Once Ms. Brown was in the patrol car, all of the officers entered the residence and began "ransacking" it. Housing Inspector Raymond Winston shortly arrived and joined the others in "raiding" the home. From the patrol car, Ms. Brown asked Shelton if she could make arrangements for R.Z., her eleven-year-old daughter. R.Z. was crying and sitting on the porch of her grandfather's house, which was located next door to Ms. Brown's residence. Ms. Brown shouted across the street to a neighbor ("Neighbor"), asking Neighbor to take R.Z. safely into Neighbor's house. Neighbor began to walk across the street, and R.Z. walked off the porch and into her grandfather's yard, approaching Neighbor. At this point, Blakeney and Britton exited Ms. Brown's residence.

Blakeney and Britton intercepted R.Z. before Neighbor could, grabbing R.Z. by the upper left arm and leading her into Ms. Brown's residence. Blakeney yelled at R.Z., "Where's your father? Where does he work? I know you know something!" R.Z. cried and said she did not know. Blakeney told the others R.Z. was Zimmerman's daughter. Britton forced R.Z. to unlock Ms. Brown's cell phone without Ms. Brown's consent. Britton answered an incoming call from Zimmerman without permission. In front of R.Z., Britton told Zimmerman, "Everyone's going to jail today. Your daughter is going to foster care. What kind of father are you? Come and get your daughter." While in the home, all officers and Winston held R.Z. down and forced her to watch the scene.

At one point, Winston and Shelton asked Ms. Brown for her consent to search the home, and Ms. Brown refused to give it, claiming she was not the homeowner. Winston then threatened Ms. Brown, saying he would condemn the home if she did not consent and that she would not be able to get back inside to retrieve any of her belongings. Shelton added Ms. Brown would never be able to get back inside the house. Ms. Brown then consented to their entry.

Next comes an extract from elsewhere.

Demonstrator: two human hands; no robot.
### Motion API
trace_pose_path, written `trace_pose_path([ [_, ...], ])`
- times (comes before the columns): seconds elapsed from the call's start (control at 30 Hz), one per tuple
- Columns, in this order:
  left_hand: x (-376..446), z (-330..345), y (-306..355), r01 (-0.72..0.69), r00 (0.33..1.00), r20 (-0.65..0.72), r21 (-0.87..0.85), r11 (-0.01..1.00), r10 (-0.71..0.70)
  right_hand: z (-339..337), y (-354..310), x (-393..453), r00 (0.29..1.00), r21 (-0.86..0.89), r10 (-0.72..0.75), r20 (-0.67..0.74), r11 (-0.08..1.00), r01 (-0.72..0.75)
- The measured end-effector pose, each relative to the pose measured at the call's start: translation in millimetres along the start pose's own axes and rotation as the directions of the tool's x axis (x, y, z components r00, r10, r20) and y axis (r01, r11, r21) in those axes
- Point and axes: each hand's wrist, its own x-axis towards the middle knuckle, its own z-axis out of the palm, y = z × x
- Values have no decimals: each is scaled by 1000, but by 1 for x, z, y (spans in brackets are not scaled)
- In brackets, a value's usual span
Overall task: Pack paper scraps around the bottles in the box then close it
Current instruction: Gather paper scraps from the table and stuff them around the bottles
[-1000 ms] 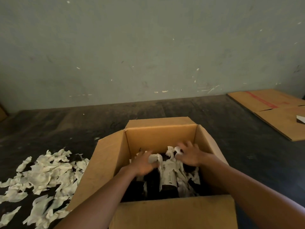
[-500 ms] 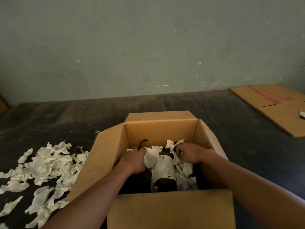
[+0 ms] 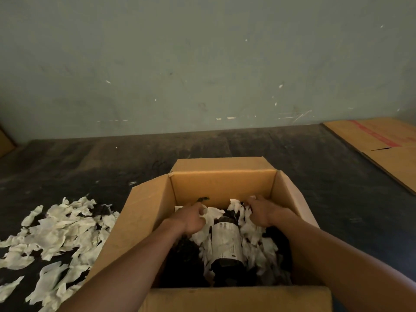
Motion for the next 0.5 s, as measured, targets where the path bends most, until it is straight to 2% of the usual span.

Britton eventually came out of the home and approached the police car. He informed Ms. Brown that R.Z. would also be escorted to the Pine Lawn Jail. Ms. Brown objected and stated Neighbor was permitted to have custody of R.Z. at that time. Britton told Ms. Brown he was "just following orders" and if she "didn't like it, [she] could take it to the next level."

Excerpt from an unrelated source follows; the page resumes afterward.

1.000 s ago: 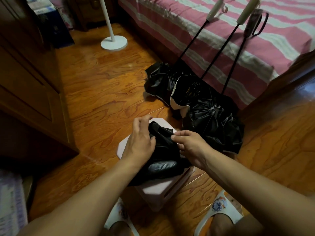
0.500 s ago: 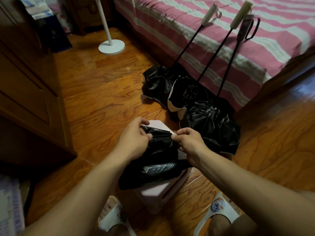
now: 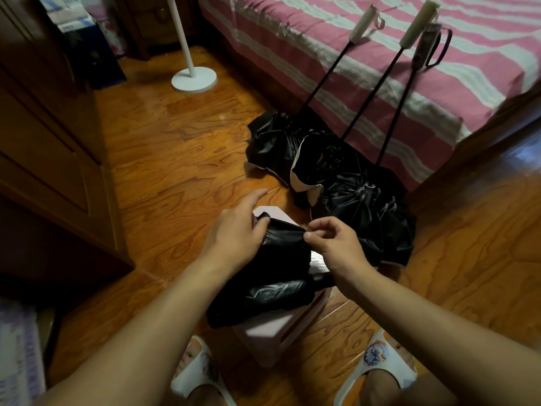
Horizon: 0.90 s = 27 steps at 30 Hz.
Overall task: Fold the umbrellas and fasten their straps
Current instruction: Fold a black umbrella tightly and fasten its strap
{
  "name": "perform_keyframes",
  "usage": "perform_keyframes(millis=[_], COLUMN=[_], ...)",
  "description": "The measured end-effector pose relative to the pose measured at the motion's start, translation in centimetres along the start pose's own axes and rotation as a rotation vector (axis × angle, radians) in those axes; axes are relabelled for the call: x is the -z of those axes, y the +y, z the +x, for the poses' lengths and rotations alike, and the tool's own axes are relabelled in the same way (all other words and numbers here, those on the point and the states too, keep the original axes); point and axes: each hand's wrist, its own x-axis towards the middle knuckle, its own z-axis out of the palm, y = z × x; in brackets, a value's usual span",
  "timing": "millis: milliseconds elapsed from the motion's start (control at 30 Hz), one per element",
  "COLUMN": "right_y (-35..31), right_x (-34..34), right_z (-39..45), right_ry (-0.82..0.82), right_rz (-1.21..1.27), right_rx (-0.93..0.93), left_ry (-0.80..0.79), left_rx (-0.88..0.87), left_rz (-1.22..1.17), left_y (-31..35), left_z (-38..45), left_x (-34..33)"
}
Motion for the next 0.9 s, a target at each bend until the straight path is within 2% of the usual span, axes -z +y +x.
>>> perform_keyframes(millis=[133, 233, 300, 367, 433, 500, 600, 633, 667, 800, 867, 900], right_y=[-0.4, -0.7, -0.7, -0.8, -0.9, -0.8, -0.7, -0.7, -0.8, -1.0, -1.0, -1.0], right_x=[0.3, 0.2, 0.2, 0.3, 0.3, 0.2, 0.2, 0.2, 0.2, 0.3, 0.3, 0.3], right_z=[0.0, -0.2, -0.2, -0.1, -0.1, -0.2, -0.3, -0.3, -0.3, -0.2, -0.3, -0.3], right_ry=[0.018, 0.003, 0.010, 0.011, -0.005, -0.021, -0.044, -0.051, -0.054, -0.051, -0.052, -0.048], right_rz=[0.034, 0.041, 0.052, 0.100, 0.150, 0.143, 0.075, 0.063, 0.057, 0.064, 0.075, 0.080], right_rx=[-0.014, -0.047, -0.082, -0.113, -0.130, -0.129, -0.110, -0.106, -0.105, -0.099, -0.084, -0.072], left_ry=[0.028, 0.069, 0.107, 0.082, -0.009, -0.137, -0.464, -0.514, -0.506, -0.177, -0.073, -0.032], left_rx=[0.003, -0.126, -0.215, -0.136, 0.094, 0.198, 0.126, 0.078, 0.034, -0.131, -0.216, -0.208], left_rz=[0.040, -0.252, -0.282, -0.432, -0.665, -0.654, -0.589, -0.555, -0.509, -0.173, -0.011, -0.002], left_y=[-0.1, 0.7, 1.1, 1.3, 1.3, 0.5, -0.1, 0.0, 0.2, 0.0, -0.4, -0.5], left_z=[0.5, 0.1, -0.5, -0.3, 0.2, 0.6, 0.6, 0.5, 0.5, 1.1, 1.1, 1.0], left_x=[-0.3, 0.4, 1.1, 1.5, 1.8, 2.2, 2.7, 2.8, 2.8, 3.1, 3.4, 3.3])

Britton escorted R.Z. to the police car and placed her in its front seat. The officers took Ms. Brown and R.Z. to the Pine Lawn Jail, with Britton driving the patrol car. At the Pine Lawn Jail, Britton and Fleming escorted R.Z. into an interrogation room and Ms. Brown to a holding cell. Lowman and Shelton stated they were confused as to which charges they should include on Ms. Brown's citations. Blakeney told them, "She should have told me where he is." They eventually charged her with "Failure to Comply" and 32 housing citations. After approximately one hour, R.Z.'s grandfather arrived at the Pine Lawn Jail to pick up R.Z. and take her into his care. After several hours, Ms. Brown was released on medical recognizance.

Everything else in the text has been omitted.